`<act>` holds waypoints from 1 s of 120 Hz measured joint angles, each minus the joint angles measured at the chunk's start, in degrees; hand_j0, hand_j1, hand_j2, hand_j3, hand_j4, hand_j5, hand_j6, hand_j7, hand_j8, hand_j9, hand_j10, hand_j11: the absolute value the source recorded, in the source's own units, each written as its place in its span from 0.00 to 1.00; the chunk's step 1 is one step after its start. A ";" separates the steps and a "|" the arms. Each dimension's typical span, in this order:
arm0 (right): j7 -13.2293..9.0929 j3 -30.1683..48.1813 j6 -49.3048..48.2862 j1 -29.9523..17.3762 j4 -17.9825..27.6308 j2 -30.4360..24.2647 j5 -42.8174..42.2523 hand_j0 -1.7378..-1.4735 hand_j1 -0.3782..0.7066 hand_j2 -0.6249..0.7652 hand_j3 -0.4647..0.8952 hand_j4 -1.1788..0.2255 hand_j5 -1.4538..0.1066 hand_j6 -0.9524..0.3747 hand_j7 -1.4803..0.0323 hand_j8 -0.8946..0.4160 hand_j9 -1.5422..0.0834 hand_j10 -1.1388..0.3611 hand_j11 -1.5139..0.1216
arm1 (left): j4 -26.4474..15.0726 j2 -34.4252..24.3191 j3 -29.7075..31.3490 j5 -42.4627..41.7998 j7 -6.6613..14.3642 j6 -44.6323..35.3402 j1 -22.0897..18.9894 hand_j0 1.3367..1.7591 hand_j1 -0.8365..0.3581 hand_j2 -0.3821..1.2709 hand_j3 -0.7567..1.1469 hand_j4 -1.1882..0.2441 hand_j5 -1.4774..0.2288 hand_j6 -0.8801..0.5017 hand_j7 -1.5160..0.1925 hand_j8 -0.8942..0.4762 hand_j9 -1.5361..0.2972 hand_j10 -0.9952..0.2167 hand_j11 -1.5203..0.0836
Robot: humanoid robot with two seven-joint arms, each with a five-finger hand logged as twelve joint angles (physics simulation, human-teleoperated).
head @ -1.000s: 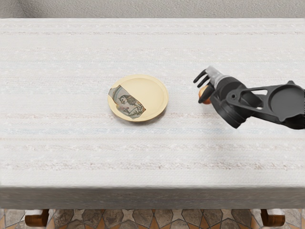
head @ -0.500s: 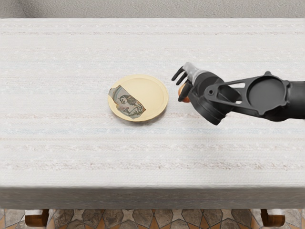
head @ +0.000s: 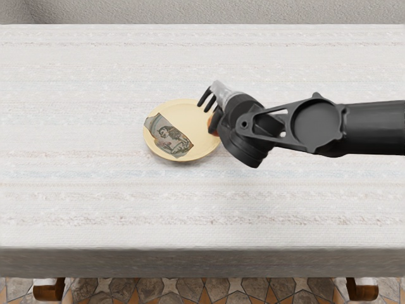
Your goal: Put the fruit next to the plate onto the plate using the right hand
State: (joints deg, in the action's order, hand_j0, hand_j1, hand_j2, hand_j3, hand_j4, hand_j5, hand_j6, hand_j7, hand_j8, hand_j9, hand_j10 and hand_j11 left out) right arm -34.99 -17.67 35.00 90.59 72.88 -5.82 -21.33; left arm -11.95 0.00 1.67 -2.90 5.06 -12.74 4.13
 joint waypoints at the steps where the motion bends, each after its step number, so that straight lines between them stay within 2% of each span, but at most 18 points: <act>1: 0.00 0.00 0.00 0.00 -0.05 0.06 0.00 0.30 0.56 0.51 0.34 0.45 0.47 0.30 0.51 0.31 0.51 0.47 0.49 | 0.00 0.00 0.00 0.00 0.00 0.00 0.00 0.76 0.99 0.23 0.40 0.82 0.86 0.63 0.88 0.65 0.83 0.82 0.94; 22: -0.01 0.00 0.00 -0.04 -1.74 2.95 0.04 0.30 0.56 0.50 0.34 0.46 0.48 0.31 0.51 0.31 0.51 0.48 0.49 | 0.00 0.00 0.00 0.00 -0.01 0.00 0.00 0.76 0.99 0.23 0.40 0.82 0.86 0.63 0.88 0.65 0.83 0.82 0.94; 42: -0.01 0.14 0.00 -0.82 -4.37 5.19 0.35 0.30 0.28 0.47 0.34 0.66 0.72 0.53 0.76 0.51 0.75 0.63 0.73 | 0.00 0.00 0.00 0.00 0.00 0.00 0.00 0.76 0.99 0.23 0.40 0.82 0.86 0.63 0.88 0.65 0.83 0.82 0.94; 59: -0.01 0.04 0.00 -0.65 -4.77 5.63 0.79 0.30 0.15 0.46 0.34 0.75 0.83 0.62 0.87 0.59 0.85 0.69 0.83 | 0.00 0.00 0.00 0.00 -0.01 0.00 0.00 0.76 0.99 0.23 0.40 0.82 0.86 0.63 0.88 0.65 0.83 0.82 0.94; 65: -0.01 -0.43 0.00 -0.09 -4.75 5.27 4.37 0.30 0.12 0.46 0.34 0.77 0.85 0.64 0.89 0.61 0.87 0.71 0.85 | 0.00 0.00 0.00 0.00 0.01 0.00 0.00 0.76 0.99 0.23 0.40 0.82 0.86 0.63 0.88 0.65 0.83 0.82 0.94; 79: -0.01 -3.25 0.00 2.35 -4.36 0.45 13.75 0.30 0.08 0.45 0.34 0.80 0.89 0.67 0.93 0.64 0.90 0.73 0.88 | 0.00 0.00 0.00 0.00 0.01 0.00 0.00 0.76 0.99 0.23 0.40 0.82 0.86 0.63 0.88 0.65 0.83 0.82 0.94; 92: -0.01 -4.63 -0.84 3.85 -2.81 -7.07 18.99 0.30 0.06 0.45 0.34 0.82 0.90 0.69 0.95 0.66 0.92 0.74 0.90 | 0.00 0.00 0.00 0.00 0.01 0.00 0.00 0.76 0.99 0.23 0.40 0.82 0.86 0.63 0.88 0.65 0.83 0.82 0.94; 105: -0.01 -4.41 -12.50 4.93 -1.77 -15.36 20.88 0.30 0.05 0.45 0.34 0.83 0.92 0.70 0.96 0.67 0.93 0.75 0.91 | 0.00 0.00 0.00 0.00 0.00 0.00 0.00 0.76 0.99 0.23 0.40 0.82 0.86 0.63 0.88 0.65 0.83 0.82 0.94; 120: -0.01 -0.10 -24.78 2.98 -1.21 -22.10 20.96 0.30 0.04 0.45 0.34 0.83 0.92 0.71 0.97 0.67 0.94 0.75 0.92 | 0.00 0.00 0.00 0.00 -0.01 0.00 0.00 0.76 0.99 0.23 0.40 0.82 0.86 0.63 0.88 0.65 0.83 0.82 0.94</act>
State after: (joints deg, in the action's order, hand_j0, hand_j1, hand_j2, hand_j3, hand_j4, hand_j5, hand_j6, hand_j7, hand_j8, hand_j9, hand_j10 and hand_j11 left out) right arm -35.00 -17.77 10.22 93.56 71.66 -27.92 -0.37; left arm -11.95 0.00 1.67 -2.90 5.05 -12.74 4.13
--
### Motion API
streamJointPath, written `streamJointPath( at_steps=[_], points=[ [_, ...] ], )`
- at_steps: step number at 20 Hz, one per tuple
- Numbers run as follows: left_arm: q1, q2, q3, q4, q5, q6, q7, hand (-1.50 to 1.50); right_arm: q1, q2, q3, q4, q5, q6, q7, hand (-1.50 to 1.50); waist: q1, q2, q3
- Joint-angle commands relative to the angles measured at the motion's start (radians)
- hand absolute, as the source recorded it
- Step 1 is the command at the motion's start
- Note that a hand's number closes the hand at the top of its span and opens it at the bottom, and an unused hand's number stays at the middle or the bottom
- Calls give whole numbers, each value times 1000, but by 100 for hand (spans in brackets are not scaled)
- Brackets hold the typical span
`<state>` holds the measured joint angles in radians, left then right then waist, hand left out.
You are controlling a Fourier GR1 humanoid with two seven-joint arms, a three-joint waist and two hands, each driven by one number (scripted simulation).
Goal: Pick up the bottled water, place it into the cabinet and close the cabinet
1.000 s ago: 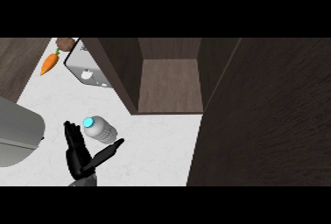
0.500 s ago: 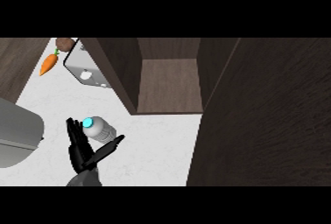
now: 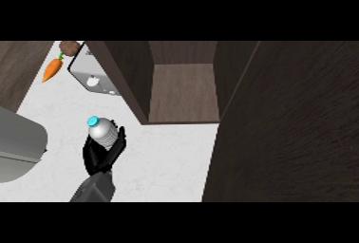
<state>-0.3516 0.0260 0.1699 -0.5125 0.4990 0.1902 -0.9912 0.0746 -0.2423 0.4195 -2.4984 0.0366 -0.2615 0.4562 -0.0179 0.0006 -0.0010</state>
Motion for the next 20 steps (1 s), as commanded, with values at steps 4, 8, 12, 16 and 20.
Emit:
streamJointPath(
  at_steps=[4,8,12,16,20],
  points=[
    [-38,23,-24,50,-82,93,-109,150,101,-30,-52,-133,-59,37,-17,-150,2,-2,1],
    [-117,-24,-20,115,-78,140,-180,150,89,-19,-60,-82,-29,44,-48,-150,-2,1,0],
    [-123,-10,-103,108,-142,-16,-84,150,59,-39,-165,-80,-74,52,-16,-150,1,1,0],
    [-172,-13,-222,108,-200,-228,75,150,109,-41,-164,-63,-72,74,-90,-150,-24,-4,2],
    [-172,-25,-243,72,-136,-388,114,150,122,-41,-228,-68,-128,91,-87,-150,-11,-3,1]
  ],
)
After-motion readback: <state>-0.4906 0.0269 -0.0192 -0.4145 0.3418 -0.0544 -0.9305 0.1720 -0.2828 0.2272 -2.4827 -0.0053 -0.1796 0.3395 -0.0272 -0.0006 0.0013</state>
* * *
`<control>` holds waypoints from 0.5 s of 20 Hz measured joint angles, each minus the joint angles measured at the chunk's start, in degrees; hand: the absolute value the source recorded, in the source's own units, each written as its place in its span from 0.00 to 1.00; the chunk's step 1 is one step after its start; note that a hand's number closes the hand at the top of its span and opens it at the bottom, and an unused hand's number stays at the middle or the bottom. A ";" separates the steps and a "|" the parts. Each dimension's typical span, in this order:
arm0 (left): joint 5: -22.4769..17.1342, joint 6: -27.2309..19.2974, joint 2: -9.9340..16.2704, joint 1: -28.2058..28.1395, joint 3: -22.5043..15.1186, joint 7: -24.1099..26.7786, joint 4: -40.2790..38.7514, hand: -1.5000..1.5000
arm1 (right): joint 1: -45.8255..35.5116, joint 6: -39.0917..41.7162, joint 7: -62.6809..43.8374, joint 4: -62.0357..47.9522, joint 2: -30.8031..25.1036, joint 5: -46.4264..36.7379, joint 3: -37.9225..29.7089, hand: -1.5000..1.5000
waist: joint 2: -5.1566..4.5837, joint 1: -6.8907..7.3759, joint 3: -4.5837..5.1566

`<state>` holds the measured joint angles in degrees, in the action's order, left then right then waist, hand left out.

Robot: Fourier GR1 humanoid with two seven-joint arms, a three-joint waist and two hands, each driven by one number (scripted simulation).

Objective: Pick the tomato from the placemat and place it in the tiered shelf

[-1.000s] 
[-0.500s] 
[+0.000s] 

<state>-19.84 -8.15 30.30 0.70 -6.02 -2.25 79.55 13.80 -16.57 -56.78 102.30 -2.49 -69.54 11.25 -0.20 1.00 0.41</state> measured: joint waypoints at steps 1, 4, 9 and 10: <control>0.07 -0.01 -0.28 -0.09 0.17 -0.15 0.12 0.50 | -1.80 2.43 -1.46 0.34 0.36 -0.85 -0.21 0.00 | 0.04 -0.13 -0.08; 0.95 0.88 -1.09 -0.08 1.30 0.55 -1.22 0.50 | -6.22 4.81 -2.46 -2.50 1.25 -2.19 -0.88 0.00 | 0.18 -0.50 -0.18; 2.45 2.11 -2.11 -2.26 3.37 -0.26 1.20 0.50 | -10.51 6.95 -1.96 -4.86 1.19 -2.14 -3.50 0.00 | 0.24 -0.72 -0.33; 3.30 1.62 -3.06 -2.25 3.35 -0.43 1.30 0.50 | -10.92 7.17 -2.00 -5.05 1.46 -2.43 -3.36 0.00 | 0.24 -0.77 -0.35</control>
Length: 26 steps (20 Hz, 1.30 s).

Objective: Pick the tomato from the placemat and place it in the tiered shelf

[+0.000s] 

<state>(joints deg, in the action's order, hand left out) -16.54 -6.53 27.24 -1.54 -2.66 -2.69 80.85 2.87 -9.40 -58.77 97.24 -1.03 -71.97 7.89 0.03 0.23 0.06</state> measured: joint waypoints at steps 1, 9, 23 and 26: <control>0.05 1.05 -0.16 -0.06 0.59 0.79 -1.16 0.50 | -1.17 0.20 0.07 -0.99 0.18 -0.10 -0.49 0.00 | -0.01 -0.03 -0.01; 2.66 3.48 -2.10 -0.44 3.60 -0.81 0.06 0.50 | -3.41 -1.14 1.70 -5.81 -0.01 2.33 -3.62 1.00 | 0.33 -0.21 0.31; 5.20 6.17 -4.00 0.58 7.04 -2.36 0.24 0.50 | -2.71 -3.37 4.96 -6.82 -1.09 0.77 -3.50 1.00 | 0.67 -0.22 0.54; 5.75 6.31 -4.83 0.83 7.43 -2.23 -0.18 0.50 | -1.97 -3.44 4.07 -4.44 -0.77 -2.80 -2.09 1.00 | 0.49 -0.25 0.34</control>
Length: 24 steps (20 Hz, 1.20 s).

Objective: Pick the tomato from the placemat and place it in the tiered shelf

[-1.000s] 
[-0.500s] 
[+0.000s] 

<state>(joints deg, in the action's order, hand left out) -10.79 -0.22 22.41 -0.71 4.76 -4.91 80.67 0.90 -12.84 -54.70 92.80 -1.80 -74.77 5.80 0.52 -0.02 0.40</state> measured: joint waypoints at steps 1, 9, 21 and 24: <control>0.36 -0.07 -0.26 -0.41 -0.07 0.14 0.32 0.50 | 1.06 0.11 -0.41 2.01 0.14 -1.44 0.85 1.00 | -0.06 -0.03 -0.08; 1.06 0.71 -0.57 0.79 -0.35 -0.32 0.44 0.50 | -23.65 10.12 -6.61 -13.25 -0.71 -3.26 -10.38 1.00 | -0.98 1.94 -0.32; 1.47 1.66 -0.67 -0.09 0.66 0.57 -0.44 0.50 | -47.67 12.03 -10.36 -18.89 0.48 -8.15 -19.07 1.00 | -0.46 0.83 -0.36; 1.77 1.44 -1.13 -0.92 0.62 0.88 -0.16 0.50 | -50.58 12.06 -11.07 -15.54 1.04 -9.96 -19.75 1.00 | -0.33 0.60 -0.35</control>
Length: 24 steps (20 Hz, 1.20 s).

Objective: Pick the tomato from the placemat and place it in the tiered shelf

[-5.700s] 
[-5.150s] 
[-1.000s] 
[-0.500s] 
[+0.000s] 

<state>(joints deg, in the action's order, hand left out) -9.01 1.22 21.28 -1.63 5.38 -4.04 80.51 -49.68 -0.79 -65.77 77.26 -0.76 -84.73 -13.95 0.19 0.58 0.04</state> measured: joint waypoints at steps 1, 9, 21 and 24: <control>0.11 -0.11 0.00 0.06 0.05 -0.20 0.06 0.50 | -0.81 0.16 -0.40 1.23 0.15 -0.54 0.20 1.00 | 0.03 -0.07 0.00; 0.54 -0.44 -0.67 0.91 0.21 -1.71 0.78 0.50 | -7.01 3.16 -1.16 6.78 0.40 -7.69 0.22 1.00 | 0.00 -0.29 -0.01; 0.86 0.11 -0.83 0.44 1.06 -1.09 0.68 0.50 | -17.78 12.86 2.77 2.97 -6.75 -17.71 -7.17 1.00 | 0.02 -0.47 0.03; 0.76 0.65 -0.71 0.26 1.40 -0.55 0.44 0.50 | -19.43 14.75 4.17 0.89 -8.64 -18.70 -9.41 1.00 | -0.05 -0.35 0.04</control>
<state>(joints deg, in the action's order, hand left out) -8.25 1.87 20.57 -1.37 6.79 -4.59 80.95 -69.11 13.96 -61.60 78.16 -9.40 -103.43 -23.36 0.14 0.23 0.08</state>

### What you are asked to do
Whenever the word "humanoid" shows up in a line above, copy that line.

### Output of the exercise
Robot: humanoid robot with two seven-joint arms, each with a five-finger hand logged as twelve joint angles (physics simulation, human-teleoperated).
You are controlling a Fourier GR1 humanoid with two seven-joint arms, a three-joint waist and two hands, each driven by one number (scripted simulation).
Robot: Fourier GR1 humanoid with two seven-joint arms, a three-joint waist and two hands, each driven by one number (scripted simulation).

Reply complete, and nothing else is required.